I first took a look at Linux From Scratch https://www.linuxfromscratch.org/ a little over 20 years ago. Back in a time when I was working at Open Source Directory. I’m pretty sure the book wasn’t complete back then, and it definitely wasn’t at a 1.0 release yet.
Some of the instructions were a bit rough around the edges back then and the packages were sometimes a bit of a chore to track down.
However the process was quite a bit simpler back then. Since then the Linux landscape has changed quite a bit.
Things still take forever to compile and test.
I’m not sure modern computers are any faster if we keep making software that takes longer and longer to compile.
I used the knowledge gained from LFS to make some of my first distro’s to tinker with, and would later use that same skill-set at every other jobs since.
When I would have to create customized Linux distro’s for various tasks and mediums Live-CDs, VPN’s etc. Knoppix was a big help here as well at the time.
The machine I had used to first go over the initial release of LFS was an AMD-k6-2 400MHz, and I can’t even remember how much RAM and storage it would have had, but I can’t imagine it was much.
The setup and build took roughly the entire weekend, there was very minimal tests or checks in place, and a good many places that you could screw up the entire process that weren’t documented overly well.
The experience was great, although I had already used Linux for quite a bit of time at this point, there are always some packages that you see fly by on a console and wonder “what does that even do?”.
LFS was a great introduction as to what’s the bare minimum required to get up and running with a kernel and minimal user-land. And it included all the build tool chain required to bootstrap the OS with it’s own compilers.
All the same rules still apply these days when bootstrapping an OS, the tools are all much more mature, have testing frameworks in places, ways to validate things are being build for the correct target architecture etc. However the steps remain consistently the same, adding a few dependencies here and there.
The book has a great many versions now (10.1 as of writing this), supplemental material for post-installation configuration and optional user contributions to address just about any scenario that you could imagine. It’s quite interesting, and allows you to tinker with any number of interesting scenarios that would be possible on regular distributions, but would require almost as much work to execute as starting from scratch (literally).
Interested in building your own distro package managers, minimalistic distribution, changing init systems, the list goes on and really you can do anything with it since it’s still a Linux system in the end. It’s by far one of the best DIY platforms and tinkering playgrounds available still today.

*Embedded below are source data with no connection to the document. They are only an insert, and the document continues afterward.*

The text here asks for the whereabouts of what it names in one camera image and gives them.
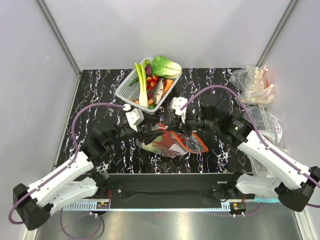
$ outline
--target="bok choy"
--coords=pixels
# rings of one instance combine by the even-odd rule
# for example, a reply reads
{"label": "bok choy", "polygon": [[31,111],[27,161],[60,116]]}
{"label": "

You could install something like Gentoo and get a streamlined and bit more polished versions of this. However it’s not starting you off from scratch, you are still running through someones choices for the most part with some of your own input.
My goals back then were in learning more about the system I loved to use. And still today, it remains the same.

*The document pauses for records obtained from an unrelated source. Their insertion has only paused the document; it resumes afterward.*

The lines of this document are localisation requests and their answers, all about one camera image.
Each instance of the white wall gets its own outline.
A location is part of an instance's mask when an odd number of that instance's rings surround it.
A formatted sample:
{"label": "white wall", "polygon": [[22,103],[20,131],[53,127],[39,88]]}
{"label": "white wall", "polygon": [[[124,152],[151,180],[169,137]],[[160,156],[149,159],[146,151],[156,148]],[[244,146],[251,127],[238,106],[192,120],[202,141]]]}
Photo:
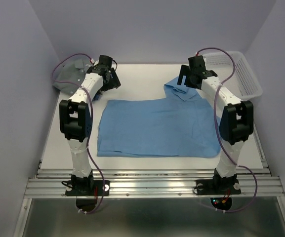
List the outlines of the white wall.
{"label": "white wall", "polygon": [[285,190],[285,0],[277,0],[245,55],[263,88],[255,101],[261,143],[270,170],[280,175]]}
{"label": "white wall", "polygon": [[217,46],[244,52],[275,0],[30,0],[60,58],[185,62]]}
{"label": "white wall", "polygon": [[12,236],[56,102],[58,58],[27,0],[0,0],[0,237]]}

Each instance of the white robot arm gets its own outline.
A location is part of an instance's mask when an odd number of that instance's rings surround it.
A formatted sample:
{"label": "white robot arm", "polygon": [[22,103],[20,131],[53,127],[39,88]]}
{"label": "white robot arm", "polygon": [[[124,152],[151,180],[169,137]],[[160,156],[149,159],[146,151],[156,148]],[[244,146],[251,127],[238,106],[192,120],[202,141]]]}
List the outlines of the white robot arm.
{"label": "white robot arm", "polygon": [[112,61],[111,57],[101,55],[98,63],[88,69],[81,87],[68,100],[62,100],[59,104],[60,131],[68,140],[73,163],[71,180],[66,184],[71,189],[66,192],[67,196],[92,192],[94,181],[87,155],[92,115],[87,102],[97,93],[121,85],[112,68]]}
{"label": "white robot arm", "polygon": [[204,91],[212,100],[220,87],[216,103],[216,106],[223,111],[219,134],[223,147],[232,159],[230,160],[221,150],[220,161],[213,179],[196,181],[197,194],[220,195],[226,190],[231,190],[231,194],[240,194],[236,165],[244,141],[253,133],[253,104],[236,97],[221,84],[214,71],[206,70],[203,56],[191,57],[188,61],[189,66],[181,67],[178,84],[181,85],[183,78],[186,77],[184,84],[187,87]]}

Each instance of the bolt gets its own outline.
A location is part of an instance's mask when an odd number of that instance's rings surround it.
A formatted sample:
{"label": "bolt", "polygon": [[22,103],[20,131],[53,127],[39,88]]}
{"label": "bolt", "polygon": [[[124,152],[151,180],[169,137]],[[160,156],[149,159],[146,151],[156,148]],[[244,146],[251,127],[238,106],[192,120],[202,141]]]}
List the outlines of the bolt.
{"label": "bolt", "polygon": [[107,192],[108,190],[109,190],[109,186],[107,184],[105,184],[105,192]]}
{"label": "bolt", "polygon": [[235,183],[235,184],[233,185],[233,188],[234,188],[235,190],[239,190],[239,189],[240,189],[240,184]]}
{"label": "bolt", "polygon": [[203,184],[201,184],[201,183],[197,184],[197,189],[199,191],[202,191],[203,190]]}

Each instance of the white tabletop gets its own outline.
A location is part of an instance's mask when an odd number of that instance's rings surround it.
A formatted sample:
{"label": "white tabletop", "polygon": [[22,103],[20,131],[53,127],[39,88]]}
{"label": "white tabletop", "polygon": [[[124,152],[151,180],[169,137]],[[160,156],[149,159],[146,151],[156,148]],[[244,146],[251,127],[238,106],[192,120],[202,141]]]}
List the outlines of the white tabletop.
{"label": "white tabletop", "polygon": [[[219,161],[219,155],[215,158],[190,158],[190,157],[163,157],[163,158],[128,158],[128,157],[97,157],[98,125],[106,107],[111,99],[121,100],[153,100],[165,98],[163,85],[179,74],[181,65],[119,65],[117,74],[121,82],[118,89],[105,92],[98,101],[93,103],[94,119],[93,130],[90,138],[90,152],[101,169],[214,169]],[[223,79],[231,70],[214,69],[219,78]],[[226,85],[236,90],[235,84]],[[70,96],[60,93],[55,109],[52,125],[49,131],[46,147],[42,156],[41,169],[72,169],[70,148],[59,126],[59,103]],[[239,164],[253,169],[262,168],[261,155],[259,153],[255,134],[251,135],[239,157]]]}

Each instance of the blue towel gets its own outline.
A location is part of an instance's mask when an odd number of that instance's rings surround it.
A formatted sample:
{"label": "blue towel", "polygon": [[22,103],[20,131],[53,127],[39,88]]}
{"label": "blue towel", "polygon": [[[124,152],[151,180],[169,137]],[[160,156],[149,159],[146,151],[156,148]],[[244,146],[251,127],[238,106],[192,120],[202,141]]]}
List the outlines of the blue towel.
{"label": "blue towel", "polygon": [[104,157],[215,157],[220,152],[213,110],[197,91],[164,86],[165,99],[110,100],[97,141]]}
{"label": "blue towel", "polygon": [[201,99],[198,92],[184,85],[185,76],[183,77],[182,84],[177,84],[178,78],[174,78],[164,85],[164,91],[167,98],[176,98],[183,101],[191,101]]}

Back then I was able to create a distribution for my friends and I to use around the world, something I would have never imagined possible.
As for this weekends experiment, I’m not plotting to create a new distro or exploring any new concepts. But more revisiting an old book that I had such pleasure in reading through the first time and going through the process again.
This time LFS for me is being built from an Archlinux system, and will eventually live inside a VM for tinkering. I don’t expect that I’ll want to run this full time again as I did many years ago, but having a snapshot that I can recover from a base LFS should allow me plenty of tinkering opportunities for some future weekend projects that I have in mind.
Some people like Hockey, and that’s fine. I like systems.